Problem statement: Present an exact copy of each line below.

--- START ---

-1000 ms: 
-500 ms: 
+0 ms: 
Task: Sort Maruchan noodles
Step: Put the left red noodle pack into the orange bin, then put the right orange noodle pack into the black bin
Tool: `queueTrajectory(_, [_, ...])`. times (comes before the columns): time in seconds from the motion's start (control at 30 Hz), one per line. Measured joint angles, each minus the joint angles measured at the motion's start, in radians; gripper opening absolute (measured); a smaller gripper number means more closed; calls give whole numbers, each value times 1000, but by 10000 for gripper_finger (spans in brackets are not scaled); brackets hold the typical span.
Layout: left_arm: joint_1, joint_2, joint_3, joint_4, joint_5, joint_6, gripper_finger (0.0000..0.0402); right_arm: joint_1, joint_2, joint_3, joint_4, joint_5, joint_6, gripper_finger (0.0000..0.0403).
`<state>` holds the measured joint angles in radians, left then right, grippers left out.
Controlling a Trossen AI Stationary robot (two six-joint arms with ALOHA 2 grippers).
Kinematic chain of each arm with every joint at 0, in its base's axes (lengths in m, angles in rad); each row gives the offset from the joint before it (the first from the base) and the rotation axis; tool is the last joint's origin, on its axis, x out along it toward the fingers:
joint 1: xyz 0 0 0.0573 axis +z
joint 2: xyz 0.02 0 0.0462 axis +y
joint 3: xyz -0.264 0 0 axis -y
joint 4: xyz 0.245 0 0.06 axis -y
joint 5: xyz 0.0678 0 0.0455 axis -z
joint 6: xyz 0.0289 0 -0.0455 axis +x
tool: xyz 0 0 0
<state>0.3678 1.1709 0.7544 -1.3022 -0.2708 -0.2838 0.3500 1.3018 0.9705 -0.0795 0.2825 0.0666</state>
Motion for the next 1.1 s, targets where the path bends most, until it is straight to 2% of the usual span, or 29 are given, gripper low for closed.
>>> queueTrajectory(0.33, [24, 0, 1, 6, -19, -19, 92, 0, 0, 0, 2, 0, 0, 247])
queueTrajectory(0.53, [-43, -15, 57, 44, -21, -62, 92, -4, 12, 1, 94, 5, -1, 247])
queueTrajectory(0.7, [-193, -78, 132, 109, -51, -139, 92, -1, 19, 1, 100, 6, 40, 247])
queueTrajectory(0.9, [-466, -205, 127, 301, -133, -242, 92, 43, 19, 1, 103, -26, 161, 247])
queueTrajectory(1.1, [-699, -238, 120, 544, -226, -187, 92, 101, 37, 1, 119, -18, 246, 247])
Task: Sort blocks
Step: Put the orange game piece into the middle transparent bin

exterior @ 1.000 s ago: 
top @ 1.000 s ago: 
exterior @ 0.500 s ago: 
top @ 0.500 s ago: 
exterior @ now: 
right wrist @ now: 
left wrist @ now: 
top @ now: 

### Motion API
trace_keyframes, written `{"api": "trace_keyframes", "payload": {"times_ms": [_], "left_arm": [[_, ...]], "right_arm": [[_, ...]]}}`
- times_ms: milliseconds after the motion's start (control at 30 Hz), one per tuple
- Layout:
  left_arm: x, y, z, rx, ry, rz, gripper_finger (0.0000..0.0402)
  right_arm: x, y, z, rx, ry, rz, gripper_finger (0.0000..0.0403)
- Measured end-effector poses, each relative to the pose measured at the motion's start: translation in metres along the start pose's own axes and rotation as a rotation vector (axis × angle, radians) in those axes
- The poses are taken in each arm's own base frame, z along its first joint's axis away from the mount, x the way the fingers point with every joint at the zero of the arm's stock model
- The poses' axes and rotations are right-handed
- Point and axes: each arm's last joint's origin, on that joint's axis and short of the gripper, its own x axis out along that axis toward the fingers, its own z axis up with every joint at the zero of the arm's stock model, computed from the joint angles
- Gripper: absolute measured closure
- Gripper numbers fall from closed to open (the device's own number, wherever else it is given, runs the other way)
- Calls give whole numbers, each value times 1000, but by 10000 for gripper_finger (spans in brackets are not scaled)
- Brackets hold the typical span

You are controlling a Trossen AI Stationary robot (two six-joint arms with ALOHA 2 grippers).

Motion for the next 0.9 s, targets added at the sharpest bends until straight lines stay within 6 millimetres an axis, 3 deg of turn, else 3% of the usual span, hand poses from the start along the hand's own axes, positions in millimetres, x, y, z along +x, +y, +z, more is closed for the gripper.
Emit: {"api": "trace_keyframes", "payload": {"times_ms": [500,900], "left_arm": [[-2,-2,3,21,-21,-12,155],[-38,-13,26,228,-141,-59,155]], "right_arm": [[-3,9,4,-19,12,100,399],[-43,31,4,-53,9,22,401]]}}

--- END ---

Written answer:
-1000 ms: 
-500 ms: 
+0 ms: 
Task: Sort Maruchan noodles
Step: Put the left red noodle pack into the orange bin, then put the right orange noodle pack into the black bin
Tool: `queueTrajectory(_, [_, ...])`. times (comes before the columns): time in seconds from the motion's start (control at 30 Hz), one per line. Measured joint angles, each minus the joint angles measured at the motion's start, in radians; gripper opening absolute (measured); a smaller gripper number means more closed; calls give whole numbers, each value times 1000, but by 10000 for gripper_finger (spans in brackets are not scaled); brackets hold the typical span.
Layout: left_arm: joint_1, joint_2, joint_3, joint_4, joint_5, joint_6, gripper_finger (0.0000..0.0402); right_arm: joint_1, joint_2, joint_3, joint_4, joint_5, joint_6, gripper_finger (0.0000..0.0403).
`<state>` holds the measured joint angles in radians, left then right, grippers left out.
Controlling a Trossen AI Stationary robot (two six-joint arms with ALOHA 2 grippers).
Kinematic chain of each arm with every joint at 0, in its base's axes (lengths in m, angles in rad); each row gives the offset from the joint before it (the first from the base) and the rotation axis; tool is the last joint's origin, on its axis, x out along it toward the fingers:
joint 1: xyz 0 0 0.0573 axis +z
joint 2: xyz 0.02 0 0.0462 axis +y
joint 3: xyz -0.264 0 0 axis -y
joint 4: xyz 0.245 0 0.06 axis -y
joint 5: xyz 0.0678 0 0.0455 axis -z
joint 6: xyz 0.0289 0 -0.0455 axis +x
tool: xyz 0 0 0
<state>0.3678 1.1709 0.7544 -1.3022 -0.2708 -0.2838 0.3500 1.3018 0.9705 -0.0795 0.2825 0.0666</state>
Motion for the next 1.1 s, targets where the path bends most, until it is straight to 2% of the usual span, or 29 are given, gripper low for closed.
>>> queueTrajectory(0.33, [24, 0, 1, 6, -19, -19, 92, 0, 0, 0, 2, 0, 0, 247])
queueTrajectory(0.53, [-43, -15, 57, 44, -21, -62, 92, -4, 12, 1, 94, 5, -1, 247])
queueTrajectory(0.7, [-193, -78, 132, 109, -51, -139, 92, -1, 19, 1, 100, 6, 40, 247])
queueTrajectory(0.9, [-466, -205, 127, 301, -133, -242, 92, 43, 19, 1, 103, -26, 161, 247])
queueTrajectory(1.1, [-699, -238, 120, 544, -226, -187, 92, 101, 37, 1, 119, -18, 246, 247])
Task: Sort blocks
Step: Put the orange game piece into the middle transparent bin

exterior @ 1.000 s ago: 
top @ 1.000 s ago: 
exterior @ 0.500 s ago: 
top @ 0.500 s ago: 
exterior @ now: 
right wrist @ now: 
left wrist @ now: 
top @ now: 

### Motion API
trace_keyframes, written `{"api": "trace_keyframes", "payload": {"times_ms": [_], "left_arm": [[_, ...]], "right_arm": [[_, ...]]}}`
- times_ms: milliseconds after the motion's start (control at 30 Hz), one per tuple
- Layout:
  left_arm: x, y, z, rx, ry, rz, gripper_finger (0.0000..0.0402)
  right_arm: x, y, z, rx, ry, rz, gripper_finger (0.0000..0.0403)
- Measured end-effector poses, each relative to the pose measured at the motion's start: translation in metres along the start pose's own axes and rotation as a rotation vector (axis × angle, radians) in those axes
- The poses are taken in each arm's own base frame, z along its first joint's axis away from the mount, x the way the fingers point with every joint at the zero of the arm's stock model
- The poses' axes and rotations are right-handed
- Point and axes: each arm's last joint's origin, on that joint's axis and short of the gripper, its own x axis out along that axis toward the fingers, its own z axis up with every joint at the zero of the arm's stock model, computed from the joint angles
- Gripper: absolute measured closure
- Gripper numbers fall from closed to open (the device's own number, wherever else it is given, runs the other way)
- Calls give whole numbers, each value times 1000, but by 10000 for gripper_finger (spans in brackets are not scaled)
- Brackets hold the typical span

You are controlling a Trossen AI Stationary robot (two six-joint arms with ALOHA 2 grippers).

Motion for the next 0.9 s, targets added at the sharpest bends until straight lines stay within 6 millimetres an axis, 3 deg of turn, else 3% of the usual span, hand poses from the start along the hand's own axes, positions in millimetres, x, y, z along +x, +y, +z, more is closed for the gripper.
Emit: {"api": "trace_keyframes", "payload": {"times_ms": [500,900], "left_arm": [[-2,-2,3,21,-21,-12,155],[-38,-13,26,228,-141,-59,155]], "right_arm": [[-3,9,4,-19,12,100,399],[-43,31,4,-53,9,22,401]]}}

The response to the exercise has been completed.